Sur ce, Stitch sortit de chez lui pour se rendre à son ministère de la Défense impériale, et John monta voir Julia...
(...)
"Entre Hyde Park Corner et Piccadilly Circus, les files de voitures étaient toujours à l’arrêt, pare-chocs contre pare-chocs, formant une masse compacte d’un trottoir à l’autre, sauf à quelques points stratégiques où des terrassiers à l’abri de barricades, dernier retranchement d’un prolétariat insurgé, fendaient la chaussée de leurs marteaux-piqueurs, mettant à nu les câbles et les tuyaux qui faisaient vivre la grande ville.
— J’en ai assez de Londres, dit John.
— Vous en êtes là ? C’est à cause de votre Américaine ?
— Surtout, oui.
— Je vous avais bien prévenu. Elle vous fait des misères ?

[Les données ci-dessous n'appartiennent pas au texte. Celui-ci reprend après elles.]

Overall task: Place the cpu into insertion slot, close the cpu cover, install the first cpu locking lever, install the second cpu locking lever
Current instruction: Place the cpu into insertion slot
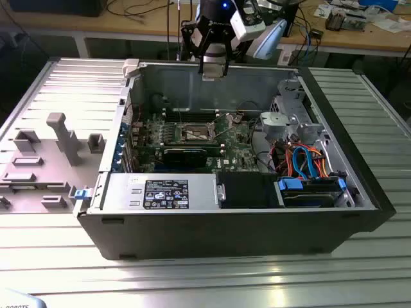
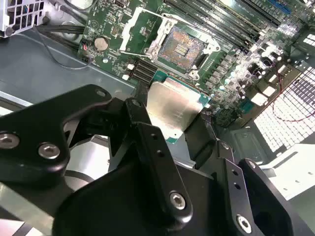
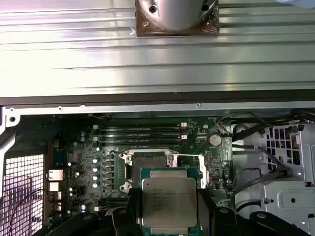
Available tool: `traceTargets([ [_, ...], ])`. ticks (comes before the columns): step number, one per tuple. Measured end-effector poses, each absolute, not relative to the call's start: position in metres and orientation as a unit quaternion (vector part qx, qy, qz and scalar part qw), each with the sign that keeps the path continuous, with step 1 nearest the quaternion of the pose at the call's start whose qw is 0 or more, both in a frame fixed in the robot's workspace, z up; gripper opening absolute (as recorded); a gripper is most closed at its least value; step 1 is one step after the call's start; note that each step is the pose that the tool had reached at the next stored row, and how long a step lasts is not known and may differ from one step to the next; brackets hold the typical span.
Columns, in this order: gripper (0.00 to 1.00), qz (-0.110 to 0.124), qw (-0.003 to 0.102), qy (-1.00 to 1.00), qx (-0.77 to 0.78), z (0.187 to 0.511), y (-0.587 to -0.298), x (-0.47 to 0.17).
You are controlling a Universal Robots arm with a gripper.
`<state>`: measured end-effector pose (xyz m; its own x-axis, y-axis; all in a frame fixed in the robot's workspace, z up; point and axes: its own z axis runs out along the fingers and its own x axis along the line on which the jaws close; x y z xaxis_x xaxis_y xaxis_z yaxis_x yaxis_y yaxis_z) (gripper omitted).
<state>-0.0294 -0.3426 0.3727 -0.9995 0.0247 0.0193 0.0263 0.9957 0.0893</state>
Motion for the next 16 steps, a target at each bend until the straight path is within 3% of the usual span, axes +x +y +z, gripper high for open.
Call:
traceTargets([
  [16,0.54,-0.045,0.006,-0.996,-0.071,0.3724,-0.3426,-0.0294],
])
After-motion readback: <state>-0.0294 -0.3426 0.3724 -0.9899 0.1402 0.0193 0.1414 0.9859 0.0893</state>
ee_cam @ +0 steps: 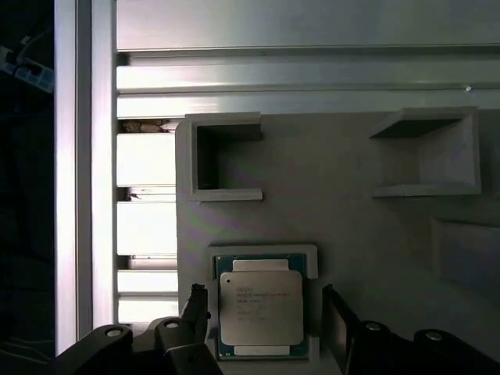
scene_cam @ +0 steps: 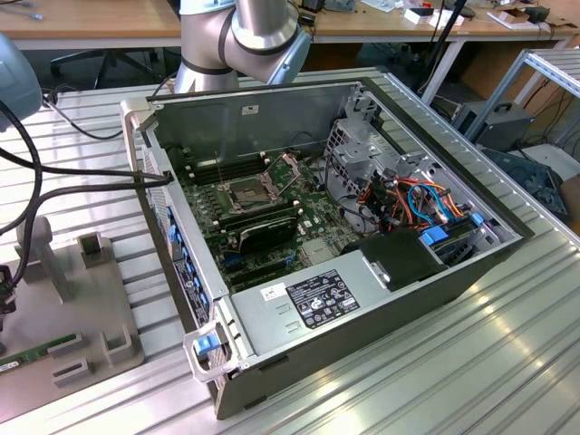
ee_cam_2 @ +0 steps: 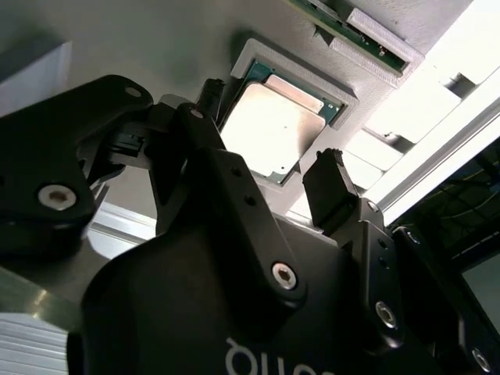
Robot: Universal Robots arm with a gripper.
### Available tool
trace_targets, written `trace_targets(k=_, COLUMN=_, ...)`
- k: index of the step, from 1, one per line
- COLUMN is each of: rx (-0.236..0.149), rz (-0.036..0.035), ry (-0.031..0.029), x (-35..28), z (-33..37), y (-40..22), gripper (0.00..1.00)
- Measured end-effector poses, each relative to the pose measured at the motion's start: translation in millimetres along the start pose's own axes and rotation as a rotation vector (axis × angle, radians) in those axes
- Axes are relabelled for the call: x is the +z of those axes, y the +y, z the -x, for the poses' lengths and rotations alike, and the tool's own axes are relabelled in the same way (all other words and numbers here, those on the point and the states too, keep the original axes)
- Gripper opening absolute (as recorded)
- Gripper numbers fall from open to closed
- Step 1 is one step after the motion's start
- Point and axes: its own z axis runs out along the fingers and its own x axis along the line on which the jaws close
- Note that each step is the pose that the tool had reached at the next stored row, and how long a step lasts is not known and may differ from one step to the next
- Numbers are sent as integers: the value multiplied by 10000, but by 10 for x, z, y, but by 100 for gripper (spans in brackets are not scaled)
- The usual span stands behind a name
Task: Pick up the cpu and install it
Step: 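Pick up the cpu and move it towards the insertion slot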
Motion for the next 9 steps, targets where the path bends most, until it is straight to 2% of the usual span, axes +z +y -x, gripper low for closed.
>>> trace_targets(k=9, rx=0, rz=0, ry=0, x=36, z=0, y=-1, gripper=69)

— Bouche cousue. Mais si je ne pars pas très loin, je deviens fou.
— Je sais pertinemment qu’elle a déjà réduit trois hommes à la camisole de force. Où voulez-vous aller ?
— C’est justement de quoi je voulais vous parler.
La file eut un sursaut, pour stopper net quelques mètres plus loin. La première édition des journaux du soir était déjà sur les trottoirs ; soulevées par le vent, les affichettes proclamaient :
CRISE ISMAÉLIENNE : FERMETÉ À LA SDN
— Ismaël me paraît tout indiqué, reprit John. Algy ne pourrait-il pas m’y envoyer comme espion ?
— Je ne crois pas.
— Pourquoi ?
— Pas question : depuis des semaines, il limoge dix espions par jour. La carrière est terriblement encombrée. Mais pourquoi n’iriez-vous pas comme correspondant de guerre ?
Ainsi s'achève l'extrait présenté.